3 In spite of that provision, the Court does have jurisdiction under s 39B of the Judiciary Act to consider challenges to the decision of the Tribunal in certain exceptional cases. It is not necessary here to set out in detail the basis upon which the Court may exercise that jurisdiction. Indeed, there may be some debate about whether those bases are wider or narrower than the grounds that existed before in certain respects - Walton v Philip Ruddock [2001] FCA 1839. This depends upon the application of the decision of the High Court in R v Hickman; Ex parte Fox and Clinton [1945] HCA 53; (1945) 70 CLR 598. However, in my opinion, whether the jurisdiction that remains in the Court is interpreted widely or narrowly, this application cannot succeed.
4 In his submissions to the Tribunal, the applicant said that he is of the Shi'a faith from Fars Province in Iran. He worked in Iran as a butcher in his family's shop. He described in his submission a number of events which resulted in him entering into a sexual relationship with a woman who had visited his shop.

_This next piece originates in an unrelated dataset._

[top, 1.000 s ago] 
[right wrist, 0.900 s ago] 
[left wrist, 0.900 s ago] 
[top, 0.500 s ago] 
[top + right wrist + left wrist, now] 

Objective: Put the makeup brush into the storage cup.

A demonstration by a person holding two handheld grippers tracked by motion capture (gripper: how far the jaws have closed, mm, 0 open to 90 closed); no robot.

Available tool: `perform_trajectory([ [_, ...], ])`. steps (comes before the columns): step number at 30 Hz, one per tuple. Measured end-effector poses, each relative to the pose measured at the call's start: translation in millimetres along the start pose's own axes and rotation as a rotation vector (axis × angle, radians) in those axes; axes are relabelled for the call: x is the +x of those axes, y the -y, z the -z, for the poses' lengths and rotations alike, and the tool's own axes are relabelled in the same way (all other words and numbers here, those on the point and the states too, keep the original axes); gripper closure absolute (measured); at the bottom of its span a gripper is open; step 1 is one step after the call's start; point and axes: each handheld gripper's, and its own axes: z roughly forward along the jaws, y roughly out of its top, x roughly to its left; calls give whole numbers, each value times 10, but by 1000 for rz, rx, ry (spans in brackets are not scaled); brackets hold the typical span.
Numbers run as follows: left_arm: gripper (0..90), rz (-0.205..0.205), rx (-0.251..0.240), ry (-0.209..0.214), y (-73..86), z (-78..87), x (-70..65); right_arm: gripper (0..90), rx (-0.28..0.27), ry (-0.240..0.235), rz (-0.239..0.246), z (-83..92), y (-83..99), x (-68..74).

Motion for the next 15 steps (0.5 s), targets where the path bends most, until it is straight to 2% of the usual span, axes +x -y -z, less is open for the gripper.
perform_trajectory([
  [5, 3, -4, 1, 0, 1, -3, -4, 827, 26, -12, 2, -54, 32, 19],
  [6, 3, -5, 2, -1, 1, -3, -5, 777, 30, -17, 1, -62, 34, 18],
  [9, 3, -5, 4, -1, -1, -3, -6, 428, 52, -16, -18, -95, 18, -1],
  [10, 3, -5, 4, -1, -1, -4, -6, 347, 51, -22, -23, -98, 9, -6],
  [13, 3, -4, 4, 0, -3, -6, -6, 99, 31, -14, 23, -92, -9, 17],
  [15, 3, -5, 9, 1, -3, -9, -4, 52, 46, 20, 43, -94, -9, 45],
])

His relationship with the woman progressed over a period of about six weeks. He said that he asked her to marry him. It turned out, however, that she was in fact the wife of a member of the Sepah Pasdaran. He and the woman were arrested by the Basij and he was tortured and interrogated about his relationship with her. He claims that he said he was not aware that she was married. According to the applicant's story, the woman told the Basij that he had forced her to have sex with him.

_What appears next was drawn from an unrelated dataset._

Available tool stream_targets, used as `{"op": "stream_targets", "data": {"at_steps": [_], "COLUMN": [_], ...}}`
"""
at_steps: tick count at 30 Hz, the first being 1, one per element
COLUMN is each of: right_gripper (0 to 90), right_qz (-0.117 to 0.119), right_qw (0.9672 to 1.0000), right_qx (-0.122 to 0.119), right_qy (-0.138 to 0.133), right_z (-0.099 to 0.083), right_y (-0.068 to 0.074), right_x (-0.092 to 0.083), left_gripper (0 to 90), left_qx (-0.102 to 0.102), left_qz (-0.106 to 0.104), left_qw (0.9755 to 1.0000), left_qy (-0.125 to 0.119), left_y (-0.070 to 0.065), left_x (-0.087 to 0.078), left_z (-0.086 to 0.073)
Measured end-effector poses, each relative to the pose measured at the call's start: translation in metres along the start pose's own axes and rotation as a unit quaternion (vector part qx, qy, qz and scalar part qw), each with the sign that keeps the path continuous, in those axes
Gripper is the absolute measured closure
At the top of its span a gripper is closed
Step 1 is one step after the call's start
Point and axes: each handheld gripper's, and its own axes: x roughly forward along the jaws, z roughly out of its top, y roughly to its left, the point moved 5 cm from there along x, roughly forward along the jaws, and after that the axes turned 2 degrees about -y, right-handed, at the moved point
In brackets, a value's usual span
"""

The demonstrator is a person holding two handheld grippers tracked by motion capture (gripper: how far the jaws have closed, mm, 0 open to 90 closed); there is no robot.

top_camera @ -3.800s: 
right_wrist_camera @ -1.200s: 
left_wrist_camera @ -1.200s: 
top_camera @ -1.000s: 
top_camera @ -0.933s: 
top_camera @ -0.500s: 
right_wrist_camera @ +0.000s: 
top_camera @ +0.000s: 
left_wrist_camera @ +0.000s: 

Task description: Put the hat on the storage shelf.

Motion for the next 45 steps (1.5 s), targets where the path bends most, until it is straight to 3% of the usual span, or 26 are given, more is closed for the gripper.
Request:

5 While he was in detention the applicant's father arranged a bribe to allow him to escape. He escaped at 2am on the morning following the second night of his detention. He found his brother who was waiting for him on a motor bike. According to his story, his brother took him to Ahvaz and arranged a smuggler for him. He left Iran within ten to fifteen days of his escape. He said that since arriving in Australia he had given consideration to learning more about and possibly converting to Christianity. He said he had thought about this in Iran but was fearful about what would happen if he did this. He said that he feared if returned to Iran he would be persecuted by being stoned to death. By allegedly engaging in a sexual relationship with a married woman he had acted in a manner which contravened the Iranian religious code. This, he said, placed him in a position where he would be seen as being defiant towards the Islamic regime.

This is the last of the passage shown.